__AIM OF THE TASK__.
Please look for the string "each" below and report every line in which it occurs.
(GIVEN DATA Opens)
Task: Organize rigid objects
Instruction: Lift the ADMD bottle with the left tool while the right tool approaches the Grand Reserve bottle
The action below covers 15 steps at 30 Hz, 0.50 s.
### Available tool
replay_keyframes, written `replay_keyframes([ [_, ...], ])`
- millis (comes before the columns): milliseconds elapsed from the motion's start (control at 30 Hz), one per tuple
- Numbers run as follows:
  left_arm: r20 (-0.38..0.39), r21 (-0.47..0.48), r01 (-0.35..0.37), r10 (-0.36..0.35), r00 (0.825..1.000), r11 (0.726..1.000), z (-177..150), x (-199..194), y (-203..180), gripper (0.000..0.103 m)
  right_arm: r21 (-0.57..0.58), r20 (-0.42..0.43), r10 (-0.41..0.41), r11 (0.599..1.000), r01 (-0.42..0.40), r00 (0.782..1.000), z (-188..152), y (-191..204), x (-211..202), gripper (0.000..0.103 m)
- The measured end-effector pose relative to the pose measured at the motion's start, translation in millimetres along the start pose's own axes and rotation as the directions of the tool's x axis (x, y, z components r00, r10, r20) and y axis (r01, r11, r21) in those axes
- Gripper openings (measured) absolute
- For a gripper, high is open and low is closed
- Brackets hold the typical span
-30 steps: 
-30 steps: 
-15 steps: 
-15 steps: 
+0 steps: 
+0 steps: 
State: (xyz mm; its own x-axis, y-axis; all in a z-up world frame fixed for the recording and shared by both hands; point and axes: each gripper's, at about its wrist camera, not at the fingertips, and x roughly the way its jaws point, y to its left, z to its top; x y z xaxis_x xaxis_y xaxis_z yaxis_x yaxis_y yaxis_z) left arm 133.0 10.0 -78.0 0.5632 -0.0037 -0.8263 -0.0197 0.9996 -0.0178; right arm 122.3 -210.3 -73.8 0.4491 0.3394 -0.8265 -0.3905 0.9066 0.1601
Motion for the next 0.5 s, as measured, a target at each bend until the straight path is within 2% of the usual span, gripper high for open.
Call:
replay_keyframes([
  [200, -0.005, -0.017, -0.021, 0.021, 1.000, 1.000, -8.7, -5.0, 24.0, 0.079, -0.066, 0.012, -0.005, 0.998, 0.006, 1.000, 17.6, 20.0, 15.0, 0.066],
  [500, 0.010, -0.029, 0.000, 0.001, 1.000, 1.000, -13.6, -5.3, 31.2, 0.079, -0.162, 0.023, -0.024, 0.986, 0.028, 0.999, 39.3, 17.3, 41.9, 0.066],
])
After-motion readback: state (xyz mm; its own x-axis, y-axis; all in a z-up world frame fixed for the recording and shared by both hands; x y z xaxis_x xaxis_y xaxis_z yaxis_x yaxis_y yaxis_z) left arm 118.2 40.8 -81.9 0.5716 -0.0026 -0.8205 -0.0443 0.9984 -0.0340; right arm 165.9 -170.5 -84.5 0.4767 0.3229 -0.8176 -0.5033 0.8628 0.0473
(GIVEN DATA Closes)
__RESPONSE FOR THIS EXERCISE__.
State: (xyz mm; its own x-axis, y-axis; all in a z-up world frame fixed for the recording and shared by both hands; point and axes: each gripper's, at about its wrist camera, not at the fingertips, and x roughly the way its jaws point, y to its left, z to its top; x y z xaxis_x xaxis_y xaxis_z yaxis_x yaxis_y yaxis_z) left arm 133.0 10.0 -78.0 0.5632 -0.0037 -0.8263 -0.0197 0.9996 -0.0178; right arm 122.3 -210.3 -73.8 0.4491 0.3394 -0.8265 -0.3905 0.9066 0.1601
Motion for the next 0.5 s, as measured, a target at each bend until the straight path is within 2% of the usual span, gripper high for open.

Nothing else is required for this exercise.